# Weed not dying



## vvasireddy9 (Mar 27, 2021)

Hello

Looking for help with getting rid of a specific weed type in my lawn.

I believe it's the speedwell, please see the picture. I sprayed the orthos weed killer but I don't see any change, it's been two weeks and the weeds doesn't seem to be dying.

Any suggestions, how I can get rid of this weed?


----------



## vvasireddy9 (Mar 27, 2021)




----------



## Spammage (Apr 30, 2017)

@vvasireddy9 how did you spray the Ortho? If it doesn't stick to the leaves, it won't be effective. The hose end stuff is easy to use, but not as effective as a pump sprayer with a misting nozzle.


----------



## dicko1 (Oct 25, 2019)

That looks like mouse eared chickweed. Using a typical 3-way killer usually just causes it to wilt like it looks like its doing.

Try something with triclopyr in it like WeedBgon CCO, Clover Chickweed Oxalis killer.

Be prepared for a really slow kill.


----------



## dicko1 (Oct 25, 2019)

That looks like mouse eared chickweed. Using a typical 3-way killer usually just causes it to wilt like it looks like its doing.

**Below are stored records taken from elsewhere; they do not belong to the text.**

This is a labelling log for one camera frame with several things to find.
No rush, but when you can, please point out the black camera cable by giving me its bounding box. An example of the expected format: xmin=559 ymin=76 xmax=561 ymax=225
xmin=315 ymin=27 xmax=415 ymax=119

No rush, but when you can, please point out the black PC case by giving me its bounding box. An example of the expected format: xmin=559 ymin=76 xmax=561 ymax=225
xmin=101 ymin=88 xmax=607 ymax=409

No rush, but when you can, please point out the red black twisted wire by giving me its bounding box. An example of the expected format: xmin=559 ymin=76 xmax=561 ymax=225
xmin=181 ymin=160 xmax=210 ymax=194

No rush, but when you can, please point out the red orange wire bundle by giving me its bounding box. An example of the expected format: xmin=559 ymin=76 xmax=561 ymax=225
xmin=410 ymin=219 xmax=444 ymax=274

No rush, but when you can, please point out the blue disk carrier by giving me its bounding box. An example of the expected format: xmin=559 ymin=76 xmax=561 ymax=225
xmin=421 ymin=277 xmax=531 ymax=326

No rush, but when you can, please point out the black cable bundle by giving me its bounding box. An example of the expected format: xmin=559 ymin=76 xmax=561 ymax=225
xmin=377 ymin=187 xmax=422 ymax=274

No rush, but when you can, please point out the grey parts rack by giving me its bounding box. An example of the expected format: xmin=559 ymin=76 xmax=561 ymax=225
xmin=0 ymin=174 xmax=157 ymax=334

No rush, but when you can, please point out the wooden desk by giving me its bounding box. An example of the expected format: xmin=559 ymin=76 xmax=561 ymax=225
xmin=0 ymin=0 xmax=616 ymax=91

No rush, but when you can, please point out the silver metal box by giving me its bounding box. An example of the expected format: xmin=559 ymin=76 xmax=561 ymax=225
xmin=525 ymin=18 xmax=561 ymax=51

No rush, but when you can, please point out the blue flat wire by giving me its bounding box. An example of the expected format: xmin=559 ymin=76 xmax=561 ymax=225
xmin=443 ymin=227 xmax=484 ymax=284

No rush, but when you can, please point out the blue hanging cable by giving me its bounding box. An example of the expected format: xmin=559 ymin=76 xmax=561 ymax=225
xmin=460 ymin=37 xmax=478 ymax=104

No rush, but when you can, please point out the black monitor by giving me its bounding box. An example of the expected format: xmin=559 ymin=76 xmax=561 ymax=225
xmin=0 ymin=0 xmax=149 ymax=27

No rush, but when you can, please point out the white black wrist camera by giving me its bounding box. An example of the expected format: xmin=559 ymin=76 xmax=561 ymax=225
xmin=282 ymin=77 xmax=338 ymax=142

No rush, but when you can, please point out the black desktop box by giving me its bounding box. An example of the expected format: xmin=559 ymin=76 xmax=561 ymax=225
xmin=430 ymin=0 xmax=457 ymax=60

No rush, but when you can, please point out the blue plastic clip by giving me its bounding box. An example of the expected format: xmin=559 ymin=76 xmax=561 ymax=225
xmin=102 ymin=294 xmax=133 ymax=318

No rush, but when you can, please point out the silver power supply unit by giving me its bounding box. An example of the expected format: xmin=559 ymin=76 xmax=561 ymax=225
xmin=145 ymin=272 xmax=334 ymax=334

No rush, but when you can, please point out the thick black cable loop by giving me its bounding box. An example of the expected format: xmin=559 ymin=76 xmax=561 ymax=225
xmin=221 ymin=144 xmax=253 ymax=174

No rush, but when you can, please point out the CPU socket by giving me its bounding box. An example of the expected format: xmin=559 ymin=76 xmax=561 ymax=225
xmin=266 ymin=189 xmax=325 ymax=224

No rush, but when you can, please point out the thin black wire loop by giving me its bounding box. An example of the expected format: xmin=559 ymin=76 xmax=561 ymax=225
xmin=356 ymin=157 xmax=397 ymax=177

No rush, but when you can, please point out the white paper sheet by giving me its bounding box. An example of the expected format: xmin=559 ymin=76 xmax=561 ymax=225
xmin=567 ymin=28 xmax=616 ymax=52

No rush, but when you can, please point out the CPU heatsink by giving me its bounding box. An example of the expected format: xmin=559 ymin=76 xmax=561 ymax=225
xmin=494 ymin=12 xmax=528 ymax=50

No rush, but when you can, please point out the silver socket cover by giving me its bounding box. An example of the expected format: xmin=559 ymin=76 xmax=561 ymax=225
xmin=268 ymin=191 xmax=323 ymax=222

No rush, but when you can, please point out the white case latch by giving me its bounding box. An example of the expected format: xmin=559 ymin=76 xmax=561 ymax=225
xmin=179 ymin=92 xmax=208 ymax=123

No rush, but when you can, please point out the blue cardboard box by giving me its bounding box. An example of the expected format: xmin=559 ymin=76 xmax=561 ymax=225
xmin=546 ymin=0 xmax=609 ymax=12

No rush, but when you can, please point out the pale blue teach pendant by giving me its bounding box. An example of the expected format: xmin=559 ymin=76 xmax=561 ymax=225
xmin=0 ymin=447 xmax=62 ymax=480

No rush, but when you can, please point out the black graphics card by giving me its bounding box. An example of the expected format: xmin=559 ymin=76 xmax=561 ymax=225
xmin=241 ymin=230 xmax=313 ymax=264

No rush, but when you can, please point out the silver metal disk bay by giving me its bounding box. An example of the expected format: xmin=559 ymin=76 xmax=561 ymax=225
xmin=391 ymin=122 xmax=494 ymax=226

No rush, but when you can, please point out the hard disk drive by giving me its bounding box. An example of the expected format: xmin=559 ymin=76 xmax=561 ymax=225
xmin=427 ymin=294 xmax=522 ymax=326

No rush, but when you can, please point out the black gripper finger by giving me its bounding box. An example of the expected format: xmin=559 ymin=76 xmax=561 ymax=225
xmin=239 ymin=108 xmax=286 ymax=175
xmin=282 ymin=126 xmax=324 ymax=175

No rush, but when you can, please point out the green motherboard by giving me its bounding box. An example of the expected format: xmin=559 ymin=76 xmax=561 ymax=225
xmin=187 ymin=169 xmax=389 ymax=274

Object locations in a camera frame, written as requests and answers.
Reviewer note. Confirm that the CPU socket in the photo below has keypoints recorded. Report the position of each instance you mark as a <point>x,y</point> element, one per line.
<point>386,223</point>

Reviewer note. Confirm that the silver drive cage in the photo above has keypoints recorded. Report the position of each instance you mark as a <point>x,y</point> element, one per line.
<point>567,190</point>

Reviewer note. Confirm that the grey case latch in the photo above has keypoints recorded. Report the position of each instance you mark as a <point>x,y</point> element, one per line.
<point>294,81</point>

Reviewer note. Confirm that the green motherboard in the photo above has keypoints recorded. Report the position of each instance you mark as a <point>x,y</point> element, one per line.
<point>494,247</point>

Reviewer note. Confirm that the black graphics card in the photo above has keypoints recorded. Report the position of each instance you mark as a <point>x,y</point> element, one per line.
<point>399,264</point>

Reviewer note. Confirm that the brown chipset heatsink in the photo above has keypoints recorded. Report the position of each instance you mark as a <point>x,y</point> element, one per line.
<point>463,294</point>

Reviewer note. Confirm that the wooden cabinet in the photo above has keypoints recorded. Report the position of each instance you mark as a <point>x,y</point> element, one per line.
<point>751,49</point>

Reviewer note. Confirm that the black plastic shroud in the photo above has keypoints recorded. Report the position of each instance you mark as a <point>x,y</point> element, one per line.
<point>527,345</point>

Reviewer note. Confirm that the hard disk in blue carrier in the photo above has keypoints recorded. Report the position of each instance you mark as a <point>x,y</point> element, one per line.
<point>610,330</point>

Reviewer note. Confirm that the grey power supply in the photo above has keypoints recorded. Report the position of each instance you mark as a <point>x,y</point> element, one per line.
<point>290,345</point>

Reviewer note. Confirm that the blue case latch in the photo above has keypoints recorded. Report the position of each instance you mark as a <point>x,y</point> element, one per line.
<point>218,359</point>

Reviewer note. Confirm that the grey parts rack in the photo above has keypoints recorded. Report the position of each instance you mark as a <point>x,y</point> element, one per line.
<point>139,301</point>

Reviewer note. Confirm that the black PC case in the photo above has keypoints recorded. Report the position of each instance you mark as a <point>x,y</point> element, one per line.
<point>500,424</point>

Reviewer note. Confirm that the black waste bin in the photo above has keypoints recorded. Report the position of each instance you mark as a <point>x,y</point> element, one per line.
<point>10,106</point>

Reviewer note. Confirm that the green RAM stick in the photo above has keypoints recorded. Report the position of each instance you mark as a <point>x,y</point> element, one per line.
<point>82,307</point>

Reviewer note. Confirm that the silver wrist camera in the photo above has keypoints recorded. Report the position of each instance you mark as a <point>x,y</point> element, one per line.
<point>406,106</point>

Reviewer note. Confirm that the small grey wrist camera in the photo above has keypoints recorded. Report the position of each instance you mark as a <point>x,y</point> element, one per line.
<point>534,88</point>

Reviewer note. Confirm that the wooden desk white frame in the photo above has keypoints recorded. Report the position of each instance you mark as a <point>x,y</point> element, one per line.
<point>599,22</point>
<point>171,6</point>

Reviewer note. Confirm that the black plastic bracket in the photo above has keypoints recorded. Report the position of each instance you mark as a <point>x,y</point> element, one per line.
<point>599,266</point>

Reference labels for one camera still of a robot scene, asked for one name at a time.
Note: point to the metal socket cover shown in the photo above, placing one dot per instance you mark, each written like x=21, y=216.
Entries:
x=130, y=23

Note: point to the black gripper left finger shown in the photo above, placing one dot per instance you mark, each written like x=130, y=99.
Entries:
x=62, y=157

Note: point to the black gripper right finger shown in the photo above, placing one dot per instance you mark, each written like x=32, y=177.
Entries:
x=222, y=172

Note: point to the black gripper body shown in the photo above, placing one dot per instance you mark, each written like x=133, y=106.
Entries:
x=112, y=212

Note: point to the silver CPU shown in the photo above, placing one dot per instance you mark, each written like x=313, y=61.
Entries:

Try something with triclopyr in it like WeedBgon CCO, Clover Chickweed Oxalis killer.

Be prepared for a really slow kill.

BTW, speedwell does the same thing so it could very well be speedwell.


----------



## vvasireddy9 (Mar 27, 2021)

Appreciate the responses!!

@Spammage - I used a pump sprayer and spit sprayed the whole lawn where I saw weeds.

@****o1 - thanks for the suggestion, I will do another round with triclopyr


----------



## Spammage (Apr 30, 2017)

vvasireddy9 said:


> Appreciate the responses!!
> 
> @Spammage - I used a pump sprayer and spit sprayed the whole lawn where I saw weeds.
> 
> @****o1 - thanks for the suggestion, I will do another round with triclopyr


Don't put that in your mouth! (and yes, that's what she said...)

What @****o1 said should work, but if not, then I would get some Celsius.


----------